The typological status of the English language. The criterion of word-structure.
It was Wilhelm von Humboldt who conceived the idea of linguistic typology. The criterion of word structure proposed at the beginning of the 19thc.is considered to be the most reliable criterion of the structural typology, with reference to this criterion the world languages fall into several types:
Inflectional languages (Russian,Latin,Old English)
1) Words in such languages consist of stems and inflexions. Stems in their turn can consist of roots and word-building affixes(prefixes, suffixes, or both)
2)words are often polysyllabic(have more than 2 syllables)
3)Inflexions are polysemantic (each can express several gram.meaning)
4)Words are autosemantic (they differ from one another semantically and syntactically)

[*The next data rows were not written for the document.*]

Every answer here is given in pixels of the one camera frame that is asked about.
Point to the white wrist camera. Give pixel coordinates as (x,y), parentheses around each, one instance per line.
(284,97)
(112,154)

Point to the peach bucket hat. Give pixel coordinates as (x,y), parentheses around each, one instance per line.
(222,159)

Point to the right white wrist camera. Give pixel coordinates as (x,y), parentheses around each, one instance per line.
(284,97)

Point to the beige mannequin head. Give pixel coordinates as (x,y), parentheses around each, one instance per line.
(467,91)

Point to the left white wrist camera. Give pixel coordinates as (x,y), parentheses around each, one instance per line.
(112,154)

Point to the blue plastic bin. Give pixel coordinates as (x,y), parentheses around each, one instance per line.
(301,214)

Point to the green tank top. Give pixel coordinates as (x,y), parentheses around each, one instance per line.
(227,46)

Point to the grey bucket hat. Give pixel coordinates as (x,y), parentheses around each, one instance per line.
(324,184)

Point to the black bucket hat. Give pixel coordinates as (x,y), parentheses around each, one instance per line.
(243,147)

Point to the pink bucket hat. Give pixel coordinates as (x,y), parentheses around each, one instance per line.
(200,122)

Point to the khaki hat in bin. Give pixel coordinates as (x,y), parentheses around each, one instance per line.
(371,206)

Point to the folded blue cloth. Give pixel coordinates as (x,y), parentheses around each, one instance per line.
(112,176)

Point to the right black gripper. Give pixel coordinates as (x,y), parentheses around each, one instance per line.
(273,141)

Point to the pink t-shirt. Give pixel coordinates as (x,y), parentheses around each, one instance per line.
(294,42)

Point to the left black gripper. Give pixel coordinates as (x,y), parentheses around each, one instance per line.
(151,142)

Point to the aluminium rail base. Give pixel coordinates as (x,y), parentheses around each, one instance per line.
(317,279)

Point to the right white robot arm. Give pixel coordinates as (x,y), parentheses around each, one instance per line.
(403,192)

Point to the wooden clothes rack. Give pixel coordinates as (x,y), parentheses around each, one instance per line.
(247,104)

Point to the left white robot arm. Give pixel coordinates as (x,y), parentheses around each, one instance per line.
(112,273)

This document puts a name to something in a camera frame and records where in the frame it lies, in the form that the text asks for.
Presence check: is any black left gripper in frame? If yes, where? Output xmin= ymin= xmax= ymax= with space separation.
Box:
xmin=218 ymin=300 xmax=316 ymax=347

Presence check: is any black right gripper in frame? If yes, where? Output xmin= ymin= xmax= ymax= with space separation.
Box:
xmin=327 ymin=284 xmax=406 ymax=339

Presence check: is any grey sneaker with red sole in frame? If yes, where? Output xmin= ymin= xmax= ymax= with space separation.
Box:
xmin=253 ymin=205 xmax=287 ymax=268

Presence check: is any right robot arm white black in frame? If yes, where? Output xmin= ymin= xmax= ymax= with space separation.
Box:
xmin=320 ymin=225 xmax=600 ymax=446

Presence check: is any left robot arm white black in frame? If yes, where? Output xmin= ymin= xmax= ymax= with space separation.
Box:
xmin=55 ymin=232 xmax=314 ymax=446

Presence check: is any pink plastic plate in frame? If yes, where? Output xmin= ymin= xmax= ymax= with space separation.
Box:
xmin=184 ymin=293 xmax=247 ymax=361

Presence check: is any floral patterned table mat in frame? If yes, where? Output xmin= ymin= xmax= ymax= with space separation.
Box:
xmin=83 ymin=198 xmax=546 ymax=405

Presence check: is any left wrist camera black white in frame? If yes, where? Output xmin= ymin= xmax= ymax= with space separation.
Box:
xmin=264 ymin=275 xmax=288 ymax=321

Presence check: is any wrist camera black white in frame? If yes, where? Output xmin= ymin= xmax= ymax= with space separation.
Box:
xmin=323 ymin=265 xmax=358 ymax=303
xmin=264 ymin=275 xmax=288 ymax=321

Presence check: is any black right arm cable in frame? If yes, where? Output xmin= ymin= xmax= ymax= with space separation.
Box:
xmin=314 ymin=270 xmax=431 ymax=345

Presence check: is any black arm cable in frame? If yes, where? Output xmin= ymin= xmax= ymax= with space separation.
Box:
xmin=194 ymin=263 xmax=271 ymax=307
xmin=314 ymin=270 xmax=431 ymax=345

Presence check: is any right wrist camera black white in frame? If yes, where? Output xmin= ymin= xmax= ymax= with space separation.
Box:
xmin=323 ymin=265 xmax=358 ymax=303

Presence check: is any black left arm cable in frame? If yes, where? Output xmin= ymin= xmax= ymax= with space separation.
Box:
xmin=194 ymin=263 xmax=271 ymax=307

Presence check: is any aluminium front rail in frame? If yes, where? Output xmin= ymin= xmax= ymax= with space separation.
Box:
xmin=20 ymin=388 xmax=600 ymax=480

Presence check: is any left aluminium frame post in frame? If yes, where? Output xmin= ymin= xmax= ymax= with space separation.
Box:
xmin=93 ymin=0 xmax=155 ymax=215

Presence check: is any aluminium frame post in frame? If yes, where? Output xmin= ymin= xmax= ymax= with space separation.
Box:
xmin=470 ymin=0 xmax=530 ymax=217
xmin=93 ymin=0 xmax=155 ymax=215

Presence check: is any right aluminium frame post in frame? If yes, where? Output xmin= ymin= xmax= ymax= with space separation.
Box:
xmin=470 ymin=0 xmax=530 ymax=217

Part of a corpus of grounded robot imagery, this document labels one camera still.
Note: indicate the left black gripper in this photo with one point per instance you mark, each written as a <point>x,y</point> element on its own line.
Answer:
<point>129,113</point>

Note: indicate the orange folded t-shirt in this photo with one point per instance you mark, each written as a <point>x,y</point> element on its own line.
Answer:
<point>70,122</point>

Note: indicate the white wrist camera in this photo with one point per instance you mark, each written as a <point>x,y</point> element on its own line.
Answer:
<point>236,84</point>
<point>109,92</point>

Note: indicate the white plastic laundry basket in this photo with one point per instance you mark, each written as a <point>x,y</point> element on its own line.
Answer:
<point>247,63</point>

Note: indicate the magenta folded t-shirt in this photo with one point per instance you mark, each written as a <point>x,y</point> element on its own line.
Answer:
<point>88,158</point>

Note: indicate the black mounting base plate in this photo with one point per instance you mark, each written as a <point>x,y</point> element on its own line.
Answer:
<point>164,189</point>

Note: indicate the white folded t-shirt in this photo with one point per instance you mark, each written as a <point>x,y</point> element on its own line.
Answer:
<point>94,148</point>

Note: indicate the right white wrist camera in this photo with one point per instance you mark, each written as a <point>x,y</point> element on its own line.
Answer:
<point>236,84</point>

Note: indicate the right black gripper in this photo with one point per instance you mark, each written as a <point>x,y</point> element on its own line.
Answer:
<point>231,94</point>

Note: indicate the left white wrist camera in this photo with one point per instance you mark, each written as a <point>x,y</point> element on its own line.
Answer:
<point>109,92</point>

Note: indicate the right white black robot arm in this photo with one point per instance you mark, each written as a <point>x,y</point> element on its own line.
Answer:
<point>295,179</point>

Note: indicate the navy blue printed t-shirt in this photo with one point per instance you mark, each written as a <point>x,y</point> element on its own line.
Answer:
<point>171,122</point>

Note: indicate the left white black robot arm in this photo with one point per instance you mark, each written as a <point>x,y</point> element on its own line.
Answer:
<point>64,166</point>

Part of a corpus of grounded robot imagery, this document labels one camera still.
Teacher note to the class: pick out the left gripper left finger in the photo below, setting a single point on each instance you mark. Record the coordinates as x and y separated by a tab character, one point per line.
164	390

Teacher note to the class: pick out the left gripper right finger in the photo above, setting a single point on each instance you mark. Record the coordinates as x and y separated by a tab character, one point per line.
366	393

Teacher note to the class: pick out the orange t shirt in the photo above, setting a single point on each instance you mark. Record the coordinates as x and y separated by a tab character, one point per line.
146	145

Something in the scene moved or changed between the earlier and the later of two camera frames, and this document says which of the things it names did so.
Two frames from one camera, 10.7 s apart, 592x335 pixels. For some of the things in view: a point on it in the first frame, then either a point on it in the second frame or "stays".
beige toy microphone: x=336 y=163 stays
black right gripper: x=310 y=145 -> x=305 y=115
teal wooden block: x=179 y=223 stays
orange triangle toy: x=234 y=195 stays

5)Each part of speech has its own word-building affixes
6)Word order is 'free'.
7)There are complex sentences with different kinds of subordinate clauses.
8)Words should agree their forms to make up a sentence.
Agglutinative Languages (Turkish)
Comes from the Latin verb «agglutinare» -to stick
1) Words are composed of unchangeable (stable) roots and several affixes (called stickers). Each affix is easily joined to the root and can be removed if necessary.
Oda- the room, odada-in the rooms(the locative case forms), odalar- rooms (Plural), odalarda in the rooms (the locative plurals)
3)Each affix is associated with one grammatical meaning, so that polysemy is impossible.
4)Any affix can be added to any root, so that words cannot be classified into parts of speech as lexico-morphological classes.
5)Both grammatical and lexical meanings are marked with affixes.
6)Word-building and word-changing affixes are not clearly distinguished.
7)There is a great number of non-finite forms and various predicative constructions associated with them.